Fruit entomological research at The James Hutton Institute has been established since the mid-1960s and is largely targeted at cane fruits (Rubus and Rubus hybrids) and to a lesser degree at Ribes (currants), although some of the pest work can and will be relevant to other crops.
Recently there have been rapid changes in raspberry agronomy in Northern Britain. Most producers have gone from large scale, open field and relatively low value raspberry crops for processing, to a smaller protected and semi-protected crops producing high quality fresh fruit for the retail market. These changes have brought about changes in pest burden and control strategies. Similarly, the desire for low or zero pesticide residues in fruit crops has led to the development of strategies to manage pest with the minimal amount of pesticides and investigations into novel pest management strategies.
Of the major raspberry pests, the large and small raspberry aphids (Amphorophora idaei and Aphis idaei) (because of the viruses they transmit and risk as fruit contaminants) and raspberry beetle (Byturus tomentosus) (because of the fruit quality problems they induce) are probably the most important. Less important, but increasing in frequency, are raspberry cane midge (Resseliella theobaldi) and the associated disease complex ‘Midge Blight’, wingless weevils (both the vine weevil (Otiorhynchus sulcatus) and the clay-coloured weevil (Otiorhynchus singularis) and the Eriophyid mite, raspberry leaf and bud mite (Phyllocoptes gracilis).
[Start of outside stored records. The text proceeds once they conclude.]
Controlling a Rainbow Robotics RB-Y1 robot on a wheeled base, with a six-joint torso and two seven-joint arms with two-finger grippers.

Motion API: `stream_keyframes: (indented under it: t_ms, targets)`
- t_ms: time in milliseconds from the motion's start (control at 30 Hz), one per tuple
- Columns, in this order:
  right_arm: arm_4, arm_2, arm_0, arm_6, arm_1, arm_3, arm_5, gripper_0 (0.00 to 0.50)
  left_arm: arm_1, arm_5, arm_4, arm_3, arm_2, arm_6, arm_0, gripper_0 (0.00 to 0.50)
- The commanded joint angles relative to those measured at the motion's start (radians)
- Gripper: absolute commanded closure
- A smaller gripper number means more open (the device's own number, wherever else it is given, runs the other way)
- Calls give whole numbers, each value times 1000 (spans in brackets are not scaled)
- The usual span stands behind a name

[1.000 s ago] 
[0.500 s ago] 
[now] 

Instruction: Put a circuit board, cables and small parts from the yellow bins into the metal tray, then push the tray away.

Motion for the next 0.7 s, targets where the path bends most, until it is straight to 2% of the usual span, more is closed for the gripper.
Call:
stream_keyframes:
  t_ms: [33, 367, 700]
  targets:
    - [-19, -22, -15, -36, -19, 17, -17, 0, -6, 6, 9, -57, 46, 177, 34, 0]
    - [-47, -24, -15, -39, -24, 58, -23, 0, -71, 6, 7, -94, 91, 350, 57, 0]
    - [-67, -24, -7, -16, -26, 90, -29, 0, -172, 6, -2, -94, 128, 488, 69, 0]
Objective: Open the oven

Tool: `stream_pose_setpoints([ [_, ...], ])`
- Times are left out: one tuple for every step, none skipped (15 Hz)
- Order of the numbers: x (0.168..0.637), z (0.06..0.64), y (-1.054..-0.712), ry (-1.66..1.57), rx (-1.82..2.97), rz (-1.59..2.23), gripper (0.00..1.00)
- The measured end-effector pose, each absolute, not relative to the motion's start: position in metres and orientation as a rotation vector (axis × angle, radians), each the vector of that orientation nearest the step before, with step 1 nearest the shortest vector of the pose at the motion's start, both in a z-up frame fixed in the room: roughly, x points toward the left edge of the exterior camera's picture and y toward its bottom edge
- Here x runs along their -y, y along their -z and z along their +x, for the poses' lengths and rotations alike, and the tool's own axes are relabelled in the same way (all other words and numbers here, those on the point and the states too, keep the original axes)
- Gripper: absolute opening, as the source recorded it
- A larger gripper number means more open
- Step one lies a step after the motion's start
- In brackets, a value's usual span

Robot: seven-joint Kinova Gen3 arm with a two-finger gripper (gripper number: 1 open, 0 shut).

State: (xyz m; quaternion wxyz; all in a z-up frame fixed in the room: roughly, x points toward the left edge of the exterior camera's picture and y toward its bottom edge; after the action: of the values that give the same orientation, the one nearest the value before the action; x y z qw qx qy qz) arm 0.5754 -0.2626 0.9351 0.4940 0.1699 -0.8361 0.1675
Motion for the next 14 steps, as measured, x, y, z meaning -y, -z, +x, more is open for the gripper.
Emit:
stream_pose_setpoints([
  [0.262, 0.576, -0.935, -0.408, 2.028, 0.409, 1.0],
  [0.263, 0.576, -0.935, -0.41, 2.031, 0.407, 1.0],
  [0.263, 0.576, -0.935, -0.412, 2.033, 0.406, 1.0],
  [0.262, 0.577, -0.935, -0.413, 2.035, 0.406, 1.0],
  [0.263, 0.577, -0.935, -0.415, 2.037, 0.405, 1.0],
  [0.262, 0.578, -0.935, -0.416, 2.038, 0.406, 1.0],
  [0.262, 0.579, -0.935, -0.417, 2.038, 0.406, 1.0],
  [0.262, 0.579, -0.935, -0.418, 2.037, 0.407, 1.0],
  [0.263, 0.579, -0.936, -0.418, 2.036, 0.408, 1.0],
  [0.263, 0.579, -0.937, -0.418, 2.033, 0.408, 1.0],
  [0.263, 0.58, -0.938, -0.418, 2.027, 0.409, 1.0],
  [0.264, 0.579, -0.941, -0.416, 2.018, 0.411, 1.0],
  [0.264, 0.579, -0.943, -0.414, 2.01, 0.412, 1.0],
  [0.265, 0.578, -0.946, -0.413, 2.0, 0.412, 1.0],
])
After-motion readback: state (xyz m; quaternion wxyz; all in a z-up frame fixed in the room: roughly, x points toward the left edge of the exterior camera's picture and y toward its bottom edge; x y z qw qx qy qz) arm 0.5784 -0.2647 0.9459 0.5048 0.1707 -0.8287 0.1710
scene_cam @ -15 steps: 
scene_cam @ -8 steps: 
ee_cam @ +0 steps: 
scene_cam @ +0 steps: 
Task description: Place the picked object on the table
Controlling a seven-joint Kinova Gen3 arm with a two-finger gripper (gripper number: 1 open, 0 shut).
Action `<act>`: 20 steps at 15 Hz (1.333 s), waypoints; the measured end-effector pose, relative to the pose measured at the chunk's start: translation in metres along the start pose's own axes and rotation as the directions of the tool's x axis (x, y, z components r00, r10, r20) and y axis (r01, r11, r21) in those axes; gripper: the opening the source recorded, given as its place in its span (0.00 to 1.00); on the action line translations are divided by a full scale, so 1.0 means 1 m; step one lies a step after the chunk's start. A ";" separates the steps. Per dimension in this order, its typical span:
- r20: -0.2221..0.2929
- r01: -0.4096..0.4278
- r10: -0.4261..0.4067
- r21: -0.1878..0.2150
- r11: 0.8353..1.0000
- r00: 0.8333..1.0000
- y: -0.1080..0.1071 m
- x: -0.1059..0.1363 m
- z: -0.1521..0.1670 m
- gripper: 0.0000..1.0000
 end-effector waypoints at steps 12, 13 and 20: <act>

Ribes crops have similar production pressures to raspberry. The number of approved insecticides and acaricides is very severely limited. The major pest of blackcurrant (R. nigrum) is the blackcurrant gall mite (Cecidophyopsis ribis). This Eriophyid mite is the vector of blackcurrant reversion virus and causes severe loss due to the loss of fruiting buds. With the recent release of the mite resistant cultivar Ben Hope and the presence of several resistant blackcurrant cultivars, the pressure to find alternative acaricides should lessen. Blackcurrant leaf curling midge (Dasineura tetensi) and aphids remain as problems.
Our research is targeted at understanding the behaviour and biology of several of the major pests and understanding the interaction with the plants at above and below ground. Plant attractant research has led to the development of traps for raspberry beetle and may be developed for other pests. In the longer term our research is leading to improved IPM strategies for raspberry and Ribes.